Scan the data for "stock" and copy the lines it appears in.

========================================

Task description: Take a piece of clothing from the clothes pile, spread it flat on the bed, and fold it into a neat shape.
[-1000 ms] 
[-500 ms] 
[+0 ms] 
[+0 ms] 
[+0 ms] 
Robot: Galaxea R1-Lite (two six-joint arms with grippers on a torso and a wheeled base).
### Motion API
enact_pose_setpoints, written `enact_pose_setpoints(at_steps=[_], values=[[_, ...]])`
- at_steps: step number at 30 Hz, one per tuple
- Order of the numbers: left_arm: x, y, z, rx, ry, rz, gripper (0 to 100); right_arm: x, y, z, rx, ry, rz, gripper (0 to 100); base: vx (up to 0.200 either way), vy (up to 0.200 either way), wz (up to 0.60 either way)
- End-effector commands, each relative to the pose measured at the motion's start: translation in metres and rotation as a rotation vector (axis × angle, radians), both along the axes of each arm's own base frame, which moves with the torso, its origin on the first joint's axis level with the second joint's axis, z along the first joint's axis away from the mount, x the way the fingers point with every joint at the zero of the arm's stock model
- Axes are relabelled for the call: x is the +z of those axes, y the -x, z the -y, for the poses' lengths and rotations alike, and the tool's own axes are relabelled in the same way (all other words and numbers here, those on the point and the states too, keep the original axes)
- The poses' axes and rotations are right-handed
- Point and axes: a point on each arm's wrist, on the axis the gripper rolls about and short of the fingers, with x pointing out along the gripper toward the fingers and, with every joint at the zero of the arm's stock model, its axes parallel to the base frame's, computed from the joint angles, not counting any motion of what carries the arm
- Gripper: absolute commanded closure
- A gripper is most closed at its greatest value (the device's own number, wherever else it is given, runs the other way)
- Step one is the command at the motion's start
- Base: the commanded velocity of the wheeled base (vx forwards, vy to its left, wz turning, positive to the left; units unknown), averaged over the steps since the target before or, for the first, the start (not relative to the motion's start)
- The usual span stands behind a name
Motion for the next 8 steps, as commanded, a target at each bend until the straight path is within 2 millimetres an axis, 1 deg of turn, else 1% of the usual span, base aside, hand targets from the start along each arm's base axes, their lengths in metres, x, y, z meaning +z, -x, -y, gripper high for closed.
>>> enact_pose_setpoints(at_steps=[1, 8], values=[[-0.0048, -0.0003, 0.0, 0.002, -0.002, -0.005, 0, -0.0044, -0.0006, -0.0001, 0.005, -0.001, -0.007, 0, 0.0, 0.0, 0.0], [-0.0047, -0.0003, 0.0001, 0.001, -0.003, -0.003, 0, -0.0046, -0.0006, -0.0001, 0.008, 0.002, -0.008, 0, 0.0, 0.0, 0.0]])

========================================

- Answer to this exercise -
- End-effector commands, each relative to the pose measured at the motion's start: translation in metres and rotation as a rotation vector (axis × angle, radians), both along the axes of each arm's own base frame, which moves with the torso, its origin on the first joint's axis level with the second joint's axis, z along the first joint's axis away from the mount, x the way the fingers point with every joint at the zero of the arm's stock model
- Point and axes: a point on each arm's wrist, on the axis the gripper rolls about and short of the fingers, with x pointing out along the gripper toward the fingers and, with every joint at the zero of the arm's stock model, its axes parallel to the base frame's, computed from the joint angles, not counting any motion of what carries the arm

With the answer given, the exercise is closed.